● **The data**:
------------------------------------------------

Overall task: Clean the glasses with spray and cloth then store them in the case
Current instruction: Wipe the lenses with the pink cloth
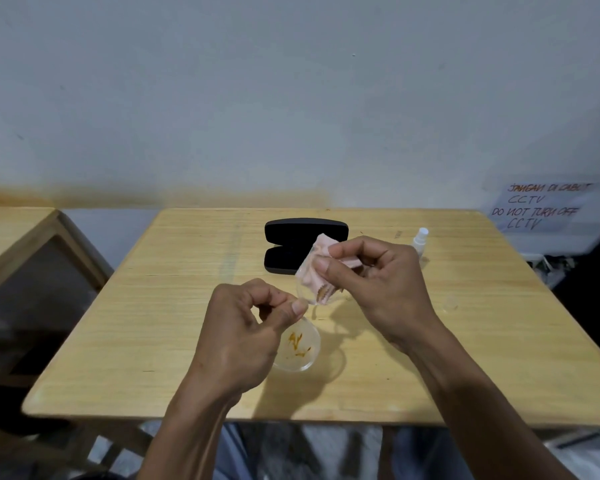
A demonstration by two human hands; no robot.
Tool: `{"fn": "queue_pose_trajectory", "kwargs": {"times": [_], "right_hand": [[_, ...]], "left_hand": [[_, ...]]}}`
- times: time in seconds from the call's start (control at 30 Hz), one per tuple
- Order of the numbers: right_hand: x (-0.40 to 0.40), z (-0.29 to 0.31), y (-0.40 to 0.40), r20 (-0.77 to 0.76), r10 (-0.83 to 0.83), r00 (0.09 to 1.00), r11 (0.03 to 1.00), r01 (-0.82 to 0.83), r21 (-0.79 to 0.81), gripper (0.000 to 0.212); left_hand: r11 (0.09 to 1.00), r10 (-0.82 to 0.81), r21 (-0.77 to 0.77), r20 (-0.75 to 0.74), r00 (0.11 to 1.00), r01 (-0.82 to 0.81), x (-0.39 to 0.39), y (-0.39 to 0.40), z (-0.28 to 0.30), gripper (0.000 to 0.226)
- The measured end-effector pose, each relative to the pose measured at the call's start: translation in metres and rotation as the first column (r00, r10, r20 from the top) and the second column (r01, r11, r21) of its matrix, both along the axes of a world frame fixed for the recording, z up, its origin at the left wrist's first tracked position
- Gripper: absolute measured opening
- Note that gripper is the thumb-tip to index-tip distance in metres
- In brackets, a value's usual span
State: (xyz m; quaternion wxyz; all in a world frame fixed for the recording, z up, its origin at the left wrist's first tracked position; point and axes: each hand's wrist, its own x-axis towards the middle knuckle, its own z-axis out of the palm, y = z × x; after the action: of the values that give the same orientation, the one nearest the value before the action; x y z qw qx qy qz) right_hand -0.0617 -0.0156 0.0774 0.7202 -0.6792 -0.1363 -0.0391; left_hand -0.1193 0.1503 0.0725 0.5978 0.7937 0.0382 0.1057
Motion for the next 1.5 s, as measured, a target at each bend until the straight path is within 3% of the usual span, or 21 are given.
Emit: {"fn": "queue_pose_trajectory", "kwargs": {"times": [0.4, 0.67, 0.87, 1.03, 1.2, 1.37, 1.5], "right_hand": [[0.001, 0.009, -0.009, -0.027, 0.215, 0.976, 0.96, -0.217, -0.175, 0.019], [0.0, 0.003, -0.02, 0.072, 0.12, 0.99, 0.976, -0.105, -0.192, 0.015], [0.001, 0.002, -0.004, 0.095, 0.009, 0.995, 0.999, -0.005, -0.037, 0.014], [-0.006, -0.006, 0.008, 0.001, -0.018, 1.0, 0.999, 0.018, 0.042, 0.016], [-0.015, -0.015, 0.012, -0.027, -0.022, 0.999, 0.997, 0.024, 0.069, 0.018], [-0.013, -0.017, 0.007, -0.065, -0.062, 0.996, 0.989, 0.07, 0.13, 0.012], [-0.015, -0.018, -0.003, -0.113, 0.027, 0.993, 0.976, -0.002, 0.216, 0.011]], "left_hand": [[0.992, 0.06, -0.108, -0.009, 0.998, -0.06, -0.002, 0.002, -0.001, 0.019], [0.994, 0.012, -0.105, -0.026, 1.0, -0.015, -0.001, 0.003, -0.001, 0.014], [0.998, 0.001, -0.062, -0.057, 0.998, -0.005, 0.0, 0.004, 0.006, 0.017], [0.959, 0.155, -0.237, -0.005, 0.988, -0.152, 0.005, 0.0, 0.001, 0.01], [0.916, 0.173, -0.364, -0.026, 0.985, -0.171, 0.007, -0.001, 0.0, 0.009], [0.889, 0.179, -0.42, -0.051, 0.983, -0.183, 0.008, 0.003, 0.004, 0.012], [0.865, 0.217, -0.44, -0.101, 0.971, -0.239, 0.01, 0.006, 0.005, 0.011]]}}
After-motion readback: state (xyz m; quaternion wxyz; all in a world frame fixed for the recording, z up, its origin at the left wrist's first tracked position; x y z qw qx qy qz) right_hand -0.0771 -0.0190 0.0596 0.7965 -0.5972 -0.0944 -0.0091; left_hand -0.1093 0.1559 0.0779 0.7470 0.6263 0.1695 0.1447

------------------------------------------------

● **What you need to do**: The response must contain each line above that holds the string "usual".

● **Completed task**:
- In brackets, a value's usual span
Motion for the next 1.5 s, as measured, a target at each bend until the straight path is within 3% of the usual span, or 21 are given.

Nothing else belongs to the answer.